▸ Exercise aim
Your answer should be the complete data, copied exactly.

Source data START

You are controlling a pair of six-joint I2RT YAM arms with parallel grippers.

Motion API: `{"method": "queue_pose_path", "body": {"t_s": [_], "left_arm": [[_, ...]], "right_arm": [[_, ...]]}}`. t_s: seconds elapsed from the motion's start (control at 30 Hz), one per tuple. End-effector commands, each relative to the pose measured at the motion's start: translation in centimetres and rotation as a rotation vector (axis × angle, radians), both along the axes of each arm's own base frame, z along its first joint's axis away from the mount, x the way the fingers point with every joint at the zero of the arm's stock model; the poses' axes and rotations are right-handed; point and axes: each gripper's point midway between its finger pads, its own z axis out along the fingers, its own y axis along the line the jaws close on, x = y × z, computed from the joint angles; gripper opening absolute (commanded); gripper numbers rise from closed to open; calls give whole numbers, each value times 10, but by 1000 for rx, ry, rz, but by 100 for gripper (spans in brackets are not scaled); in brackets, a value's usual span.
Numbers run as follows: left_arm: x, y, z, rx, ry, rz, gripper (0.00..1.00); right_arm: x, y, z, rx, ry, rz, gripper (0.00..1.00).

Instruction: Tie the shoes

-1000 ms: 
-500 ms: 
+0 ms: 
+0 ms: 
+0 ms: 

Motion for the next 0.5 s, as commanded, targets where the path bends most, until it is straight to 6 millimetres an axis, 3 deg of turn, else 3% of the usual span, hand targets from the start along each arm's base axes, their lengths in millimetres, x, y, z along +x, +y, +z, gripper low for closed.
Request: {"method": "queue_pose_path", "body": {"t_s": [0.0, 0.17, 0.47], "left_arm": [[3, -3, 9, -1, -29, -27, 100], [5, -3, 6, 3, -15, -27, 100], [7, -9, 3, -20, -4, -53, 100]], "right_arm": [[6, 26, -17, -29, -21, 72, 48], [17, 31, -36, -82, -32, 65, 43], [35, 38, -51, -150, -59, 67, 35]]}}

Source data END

▸ Completed task
You are controlling a pair of six-joint I2RT YAM arms with parallel grippers.

Motion API: `{"method": "queue_pose_path", "body": {"t_s": [_], "left_arm": [[_, ...]], "right_arm": [[_, ...]]}}`. t_s: seconds elapsed from the motion's start (control at 30 Hz), one per tuple. End-effector commands, each relative to the pose measured at the motion's start: translation in centimetres and rotation as a rotation vector (axis × angle, radians), both along the axes of each arm's own base frame, z along its first joint's axis away from the mount, x the way the fingers point with every joint at the zero of the arm's stock model; the poses' axes and rotations are right-handed; point and axes: each gripper's point midway between its finger pads, its own z axis out along the fingers, its own y axis along the line the jaws close on, x = y × z, computed from the joint angles; gripper opening absolute (commanded); gripper numbers rise from closed to open; calls give whole numbers, each value times 10, but by 1000 for rx, ry, rz, but by 100 for gripper (spans in brackets are not scaled); in brackets, a value's usual span.
Numbers run as follows: left_arm: x, y, z, rx, ry, rz, gripper (0.00..1.00); right_arm: x, y, z, rx, ry, rz, gripper (0.00..1.00).

Instruction: Tie the shoes

-1000 ms: 
-500 ms: 
+0 ms: 
+0 ms: 
+0 ms: 

Motion for the next 0.5 s, as commanded, targets where the path bends most, until it is straight to 6 millimetres an axis, 3 deg of turn, else 3% of the usual span, hand targets from the start along each arm's base axes, their lengths in millimetres, x, y, z along +x, +y, +z, gripper low for closed.
Request: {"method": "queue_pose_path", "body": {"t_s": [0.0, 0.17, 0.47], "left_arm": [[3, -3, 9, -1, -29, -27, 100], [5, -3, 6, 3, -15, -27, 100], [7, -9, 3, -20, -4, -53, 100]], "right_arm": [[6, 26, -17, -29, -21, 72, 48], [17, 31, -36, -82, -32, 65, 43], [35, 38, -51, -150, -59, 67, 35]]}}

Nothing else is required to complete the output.